Problem to solve:
How many lines of these entries hold the string "formatted"? Reply with the number alone.

Supplied data:
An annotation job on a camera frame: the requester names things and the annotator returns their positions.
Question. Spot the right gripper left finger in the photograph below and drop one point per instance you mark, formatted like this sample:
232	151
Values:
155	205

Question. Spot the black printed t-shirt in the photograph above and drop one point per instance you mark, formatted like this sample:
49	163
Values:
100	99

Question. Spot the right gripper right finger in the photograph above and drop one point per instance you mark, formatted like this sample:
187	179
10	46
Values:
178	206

Answer section:
3